Helical curves are very important type of curves. Because, helices are among the simplest objects in the art, molecular structures, nature, etc. For example, the path, arroused by the climbing of beans and the orbit where the progressing of the screw are a helix curves. Also, in medicine DNA molecule is formed as two intertwined helices and many proteins have helical structures, known as alpha helices. So, such curves are very important for understand to nature. Therefore, lots of author interested in the helices and they published many papers in Euclidean 3 and 4 - space [1-2],].
Helix curve is defined by the property that the tangent vector field makes a constant angle with a fixed direction. In 1802, M. A. Lancert first proposed a theorem and in 1845, B. de Saint Venant first proved this theorem: "A necessary and sufficient condition that a curve be a general helix is that the ratio of curvature to torsion be constant" [3-5].
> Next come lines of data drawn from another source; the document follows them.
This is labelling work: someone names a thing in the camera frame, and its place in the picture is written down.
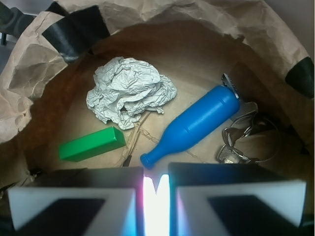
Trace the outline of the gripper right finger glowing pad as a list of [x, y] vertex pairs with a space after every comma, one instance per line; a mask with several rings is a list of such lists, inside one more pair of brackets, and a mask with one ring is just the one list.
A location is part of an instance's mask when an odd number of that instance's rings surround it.
[[304, 236], [306, 183], [257, 165], [171, 163], [172, 236]]

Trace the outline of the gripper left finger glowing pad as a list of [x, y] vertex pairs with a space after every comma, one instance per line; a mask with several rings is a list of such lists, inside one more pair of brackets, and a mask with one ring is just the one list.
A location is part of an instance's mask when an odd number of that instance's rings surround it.
[[18, 236], [142, 236], [143, 169], [58, 170], [8, 191]]

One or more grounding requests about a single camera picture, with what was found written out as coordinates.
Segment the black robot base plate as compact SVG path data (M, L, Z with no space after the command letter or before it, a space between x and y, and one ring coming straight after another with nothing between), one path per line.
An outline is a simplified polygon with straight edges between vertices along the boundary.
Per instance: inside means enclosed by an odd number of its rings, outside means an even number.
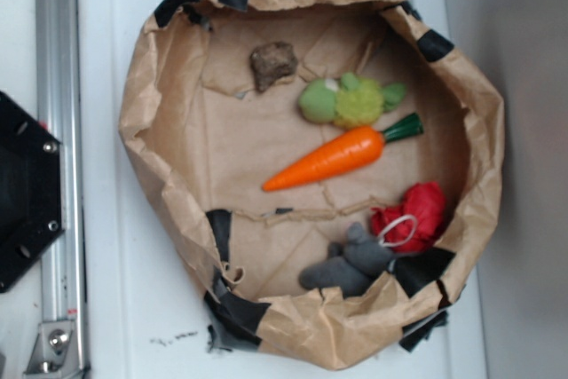
M60 142L1 94L1 292L63 232Z

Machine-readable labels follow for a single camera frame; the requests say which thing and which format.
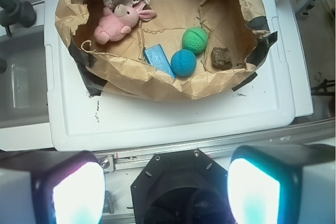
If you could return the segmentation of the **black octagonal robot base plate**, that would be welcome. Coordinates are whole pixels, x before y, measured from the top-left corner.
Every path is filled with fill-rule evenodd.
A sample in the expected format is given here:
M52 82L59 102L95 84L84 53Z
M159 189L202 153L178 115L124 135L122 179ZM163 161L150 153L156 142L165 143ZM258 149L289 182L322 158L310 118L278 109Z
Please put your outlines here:
M131 195L136 223L235 223L227 170L207 155L149 162Z

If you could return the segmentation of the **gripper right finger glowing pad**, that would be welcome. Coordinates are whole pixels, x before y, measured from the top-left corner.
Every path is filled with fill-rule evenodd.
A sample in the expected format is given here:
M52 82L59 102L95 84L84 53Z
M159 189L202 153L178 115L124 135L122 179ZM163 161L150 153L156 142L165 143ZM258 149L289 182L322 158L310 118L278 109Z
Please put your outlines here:
M335 223L335 147L240 146L227 193L237 223Z

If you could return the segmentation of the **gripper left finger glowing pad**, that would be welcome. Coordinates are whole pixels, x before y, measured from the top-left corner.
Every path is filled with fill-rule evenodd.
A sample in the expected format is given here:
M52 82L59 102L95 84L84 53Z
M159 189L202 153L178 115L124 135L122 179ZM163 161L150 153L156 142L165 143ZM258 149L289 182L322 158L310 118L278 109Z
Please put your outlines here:
M1 223L99 223L105 190L92 152L1 152Z
In 1987, The Serret-Frenet formulae for quaternionic curves in ℝ³ are introduced by K. Bharathi and M. Nagaraj. Moreover, they obtained the Serret-Frenet formulae for the quaternionic curves in ℝ⁴ by the formulae in ℝ³ , [6]. Then, lots of studies have been published by using this study. One of them is A. C. Çöken and A. Tuna's study [7] which they gave Serret-Frenet formulas, inclined curves, harmonic curvatures and some characterizations for a quaternionic curve in the semi- Euclidean spaces 𝐸13 and 𝐸24 .